Brief
Every line containing the word "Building" must be pulled from the records.
Start of The records
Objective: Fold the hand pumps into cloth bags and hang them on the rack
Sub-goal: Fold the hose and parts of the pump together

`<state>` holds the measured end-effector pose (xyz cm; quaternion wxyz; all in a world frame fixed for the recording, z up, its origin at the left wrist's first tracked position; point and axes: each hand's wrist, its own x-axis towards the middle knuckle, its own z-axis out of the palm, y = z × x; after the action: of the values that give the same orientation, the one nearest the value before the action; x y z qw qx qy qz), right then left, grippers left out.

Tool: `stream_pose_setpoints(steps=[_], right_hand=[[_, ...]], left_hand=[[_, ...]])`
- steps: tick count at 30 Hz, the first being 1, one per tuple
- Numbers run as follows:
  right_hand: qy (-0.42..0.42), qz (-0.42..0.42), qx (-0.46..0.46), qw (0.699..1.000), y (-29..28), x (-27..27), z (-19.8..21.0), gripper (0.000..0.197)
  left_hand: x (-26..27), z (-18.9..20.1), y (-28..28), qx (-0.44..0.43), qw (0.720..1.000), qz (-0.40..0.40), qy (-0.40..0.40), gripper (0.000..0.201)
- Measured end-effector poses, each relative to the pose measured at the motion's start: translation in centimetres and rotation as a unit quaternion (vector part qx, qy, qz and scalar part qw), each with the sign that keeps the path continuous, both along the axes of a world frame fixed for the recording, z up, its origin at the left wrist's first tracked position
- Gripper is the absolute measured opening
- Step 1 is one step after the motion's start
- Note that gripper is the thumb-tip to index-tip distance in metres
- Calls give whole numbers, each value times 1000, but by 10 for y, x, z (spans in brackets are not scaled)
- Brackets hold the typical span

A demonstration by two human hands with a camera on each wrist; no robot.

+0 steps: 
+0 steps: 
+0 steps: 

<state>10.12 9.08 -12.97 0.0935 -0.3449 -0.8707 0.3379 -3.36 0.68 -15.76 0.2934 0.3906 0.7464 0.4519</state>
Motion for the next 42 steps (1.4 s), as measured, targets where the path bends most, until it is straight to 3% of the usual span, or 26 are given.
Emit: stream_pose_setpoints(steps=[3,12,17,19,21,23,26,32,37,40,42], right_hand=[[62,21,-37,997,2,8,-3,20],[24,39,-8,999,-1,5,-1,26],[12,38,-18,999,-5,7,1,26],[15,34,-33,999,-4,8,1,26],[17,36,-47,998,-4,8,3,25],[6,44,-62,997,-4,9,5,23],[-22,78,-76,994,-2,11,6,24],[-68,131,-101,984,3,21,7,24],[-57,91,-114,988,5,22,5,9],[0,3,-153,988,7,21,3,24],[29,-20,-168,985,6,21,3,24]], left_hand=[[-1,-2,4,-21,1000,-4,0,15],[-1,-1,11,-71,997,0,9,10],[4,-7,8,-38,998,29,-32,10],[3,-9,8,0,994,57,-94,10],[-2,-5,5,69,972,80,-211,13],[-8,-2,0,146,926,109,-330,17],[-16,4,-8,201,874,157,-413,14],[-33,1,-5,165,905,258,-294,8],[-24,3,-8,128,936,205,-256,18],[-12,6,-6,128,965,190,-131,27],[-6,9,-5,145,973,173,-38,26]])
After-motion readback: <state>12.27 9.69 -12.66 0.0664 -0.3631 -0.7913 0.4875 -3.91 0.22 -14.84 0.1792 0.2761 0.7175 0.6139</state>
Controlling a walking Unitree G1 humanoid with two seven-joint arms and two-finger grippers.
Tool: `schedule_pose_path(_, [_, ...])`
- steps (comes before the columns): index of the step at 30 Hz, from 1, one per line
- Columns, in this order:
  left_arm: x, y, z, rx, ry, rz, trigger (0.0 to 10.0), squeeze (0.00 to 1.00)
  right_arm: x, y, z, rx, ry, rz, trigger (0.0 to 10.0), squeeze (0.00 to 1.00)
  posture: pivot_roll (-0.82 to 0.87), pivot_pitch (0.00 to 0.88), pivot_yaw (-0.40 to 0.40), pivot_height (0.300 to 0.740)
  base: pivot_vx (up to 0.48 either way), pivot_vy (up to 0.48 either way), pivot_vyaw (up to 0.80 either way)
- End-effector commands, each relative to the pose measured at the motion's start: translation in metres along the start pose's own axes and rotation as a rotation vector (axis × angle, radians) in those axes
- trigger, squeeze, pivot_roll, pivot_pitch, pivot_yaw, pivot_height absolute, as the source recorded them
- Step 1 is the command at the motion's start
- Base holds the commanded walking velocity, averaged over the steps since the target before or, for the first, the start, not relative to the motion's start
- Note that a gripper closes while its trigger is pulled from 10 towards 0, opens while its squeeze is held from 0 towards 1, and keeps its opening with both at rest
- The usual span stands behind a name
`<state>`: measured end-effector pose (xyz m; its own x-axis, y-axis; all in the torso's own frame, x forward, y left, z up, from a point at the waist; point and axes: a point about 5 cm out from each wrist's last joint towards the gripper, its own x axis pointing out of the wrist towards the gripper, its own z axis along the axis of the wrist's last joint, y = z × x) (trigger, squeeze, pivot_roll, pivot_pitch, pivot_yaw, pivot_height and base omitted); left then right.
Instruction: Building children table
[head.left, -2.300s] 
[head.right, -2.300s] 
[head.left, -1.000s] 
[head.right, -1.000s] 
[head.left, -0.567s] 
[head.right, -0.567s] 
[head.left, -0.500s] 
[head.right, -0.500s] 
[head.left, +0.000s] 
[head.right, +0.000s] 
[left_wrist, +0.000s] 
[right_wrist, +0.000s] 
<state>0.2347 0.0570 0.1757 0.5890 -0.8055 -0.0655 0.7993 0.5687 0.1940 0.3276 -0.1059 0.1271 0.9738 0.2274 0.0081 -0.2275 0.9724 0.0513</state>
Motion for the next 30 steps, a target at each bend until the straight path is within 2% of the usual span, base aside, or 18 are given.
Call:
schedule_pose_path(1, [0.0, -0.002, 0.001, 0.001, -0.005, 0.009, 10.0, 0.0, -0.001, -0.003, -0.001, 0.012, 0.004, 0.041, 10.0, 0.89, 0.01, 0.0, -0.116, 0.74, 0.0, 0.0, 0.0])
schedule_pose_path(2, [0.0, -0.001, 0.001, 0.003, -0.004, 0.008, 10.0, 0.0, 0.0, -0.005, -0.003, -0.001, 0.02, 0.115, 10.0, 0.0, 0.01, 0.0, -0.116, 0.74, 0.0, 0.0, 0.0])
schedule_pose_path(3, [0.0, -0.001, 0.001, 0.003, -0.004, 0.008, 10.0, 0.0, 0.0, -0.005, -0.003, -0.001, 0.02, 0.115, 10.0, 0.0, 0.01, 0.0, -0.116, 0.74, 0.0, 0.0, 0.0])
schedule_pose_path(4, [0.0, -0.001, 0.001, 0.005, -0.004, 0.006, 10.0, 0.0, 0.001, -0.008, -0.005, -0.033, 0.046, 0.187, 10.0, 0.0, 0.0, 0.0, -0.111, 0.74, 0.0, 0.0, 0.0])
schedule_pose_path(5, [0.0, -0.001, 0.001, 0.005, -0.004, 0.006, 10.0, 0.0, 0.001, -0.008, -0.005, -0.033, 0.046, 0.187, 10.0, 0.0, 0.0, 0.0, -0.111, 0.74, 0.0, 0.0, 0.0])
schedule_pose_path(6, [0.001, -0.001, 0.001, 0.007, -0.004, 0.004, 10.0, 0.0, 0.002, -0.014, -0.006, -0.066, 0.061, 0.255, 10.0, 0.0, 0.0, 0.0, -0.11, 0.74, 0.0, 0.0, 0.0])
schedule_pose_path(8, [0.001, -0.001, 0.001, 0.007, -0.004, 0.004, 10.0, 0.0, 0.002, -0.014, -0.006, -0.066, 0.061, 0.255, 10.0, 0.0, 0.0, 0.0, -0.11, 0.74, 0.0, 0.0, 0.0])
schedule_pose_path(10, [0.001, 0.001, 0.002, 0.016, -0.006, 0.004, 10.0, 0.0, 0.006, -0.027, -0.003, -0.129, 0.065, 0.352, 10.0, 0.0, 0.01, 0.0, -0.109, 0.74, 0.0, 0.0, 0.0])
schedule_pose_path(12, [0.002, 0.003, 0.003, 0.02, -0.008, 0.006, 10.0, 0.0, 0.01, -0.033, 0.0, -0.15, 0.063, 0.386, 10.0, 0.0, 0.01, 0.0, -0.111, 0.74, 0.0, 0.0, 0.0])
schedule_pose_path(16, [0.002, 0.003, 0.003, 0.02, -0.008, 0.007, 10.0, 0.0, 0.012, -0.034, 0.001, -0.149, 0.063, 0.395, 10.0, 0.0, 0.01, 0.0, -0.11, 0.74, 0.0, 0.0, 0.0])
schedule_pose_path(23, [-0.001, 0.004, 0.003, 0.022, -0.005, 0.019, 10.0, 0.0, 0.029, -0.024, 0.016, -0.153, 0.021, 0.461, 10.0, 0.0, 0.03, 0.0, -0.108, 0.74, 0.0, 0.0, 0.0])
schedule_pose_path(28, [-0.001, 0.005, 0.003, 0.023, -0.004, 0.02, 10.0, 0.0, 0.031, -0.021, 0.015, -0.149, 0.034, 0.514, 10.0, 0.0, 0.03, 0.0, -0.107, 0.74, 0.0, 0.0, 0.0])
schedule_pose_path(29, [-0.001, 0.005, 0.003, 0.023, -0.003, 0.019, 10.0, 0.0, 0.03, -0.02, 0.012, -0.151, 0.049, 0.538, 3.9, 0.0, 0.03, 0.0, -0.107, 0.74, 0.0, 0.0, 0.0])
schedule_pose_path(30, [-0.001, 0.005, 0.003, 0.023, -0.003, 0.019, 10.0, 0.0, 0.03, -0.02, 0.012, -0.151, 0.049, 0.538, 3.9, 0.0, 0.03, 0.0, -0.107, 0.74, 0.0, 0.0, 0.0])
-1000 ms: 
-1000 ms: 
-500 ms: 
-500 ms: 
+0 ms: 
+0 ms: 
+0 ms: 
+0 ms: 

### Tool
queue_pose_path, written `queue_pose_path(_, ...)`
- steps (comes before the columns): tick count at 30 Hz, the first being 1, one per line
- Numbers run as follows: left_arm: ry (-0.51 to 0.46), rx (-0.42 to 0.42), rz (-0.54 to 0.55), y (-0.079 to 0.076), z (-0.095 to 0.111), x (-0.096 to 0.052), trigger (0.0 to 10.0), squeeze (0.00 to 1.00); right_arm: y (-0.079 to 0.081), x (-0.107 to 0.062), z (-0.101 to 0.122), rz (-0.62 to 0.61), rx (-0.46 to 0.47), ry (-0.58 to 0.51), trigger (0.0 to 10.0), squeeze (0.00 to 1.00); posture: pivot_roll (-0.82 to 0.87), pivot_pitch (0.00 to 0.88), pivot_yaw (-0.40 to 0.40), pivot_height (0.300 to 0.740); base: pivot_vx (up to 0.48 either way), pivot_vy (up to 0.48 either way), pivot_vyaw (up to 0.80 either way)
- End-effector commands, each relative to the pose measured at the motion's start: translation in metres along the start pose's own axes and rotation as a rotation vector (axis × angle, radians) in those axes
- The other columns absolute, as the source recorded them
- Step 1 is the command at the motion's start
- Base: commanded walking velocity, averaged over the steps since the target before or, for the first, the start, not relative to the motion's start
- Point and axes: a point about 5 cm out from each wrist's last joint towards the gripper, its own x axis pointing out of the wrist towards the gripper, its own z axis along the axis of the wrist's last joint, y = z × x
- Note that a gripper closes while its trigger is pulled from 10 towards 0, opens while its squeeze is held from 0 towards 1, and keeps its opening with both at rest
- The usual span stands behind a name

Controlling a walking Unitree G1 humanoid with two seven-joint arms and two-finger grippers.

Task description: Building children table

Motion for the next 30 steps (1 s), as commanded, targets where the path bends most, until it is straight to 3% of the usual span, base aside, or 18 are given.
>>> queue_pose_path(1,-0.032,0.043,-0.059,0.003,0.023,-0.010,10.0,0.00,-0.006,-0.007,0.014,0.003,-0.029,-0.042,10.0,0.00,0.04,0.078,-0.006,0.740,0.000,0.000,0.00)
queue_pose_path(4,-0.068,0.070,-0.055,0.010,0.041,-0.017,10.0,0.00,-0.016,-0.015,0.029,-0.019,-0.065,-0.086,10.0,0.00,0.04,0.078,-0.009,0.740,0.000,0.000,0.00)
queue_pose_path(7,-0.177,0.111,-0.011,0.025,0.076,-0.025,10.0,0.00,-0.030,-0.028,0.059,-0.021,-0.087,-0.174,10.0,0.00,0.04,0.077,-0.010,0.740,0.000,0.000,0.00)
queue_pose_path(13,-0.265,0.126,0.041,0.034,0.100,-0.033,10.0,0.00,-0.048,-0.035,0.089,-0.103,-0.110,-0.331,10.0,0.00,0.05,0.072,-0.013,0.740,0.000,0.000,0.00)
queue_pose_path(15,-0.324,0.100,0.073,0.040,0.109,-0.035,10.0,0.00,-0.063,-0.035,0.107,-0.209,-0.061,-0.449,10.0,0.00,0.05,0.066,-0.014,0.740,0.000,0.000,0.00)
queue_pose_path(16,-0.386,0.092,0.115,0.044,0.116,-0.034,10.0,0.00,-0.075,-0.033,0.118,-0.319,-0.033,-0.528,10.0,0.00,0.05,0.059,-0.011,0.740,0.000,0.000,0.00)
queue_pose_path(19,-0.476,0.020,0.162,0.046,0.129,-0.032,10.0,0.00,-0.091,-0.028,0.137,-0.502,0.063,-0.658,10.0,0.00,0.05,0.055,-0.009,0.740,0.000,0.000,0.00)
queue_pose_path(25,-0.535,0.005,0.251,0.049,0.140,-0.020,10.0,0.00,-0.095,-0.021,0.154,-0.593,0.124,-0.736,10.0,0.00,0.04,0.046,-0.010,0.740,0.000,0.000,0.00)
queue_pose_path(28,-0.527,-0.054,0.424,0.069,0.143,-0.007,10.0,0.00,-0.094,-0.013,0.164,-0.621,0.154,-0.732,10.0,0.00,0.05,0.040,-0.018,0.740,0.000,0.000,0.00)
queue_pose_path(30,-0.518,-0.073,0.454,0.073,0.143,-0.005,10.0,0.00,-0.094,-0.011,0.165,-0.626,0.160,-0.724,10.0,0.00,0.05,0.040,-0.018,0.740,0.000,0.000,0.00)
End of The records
Your solution
Instruction: Building children table
Task description: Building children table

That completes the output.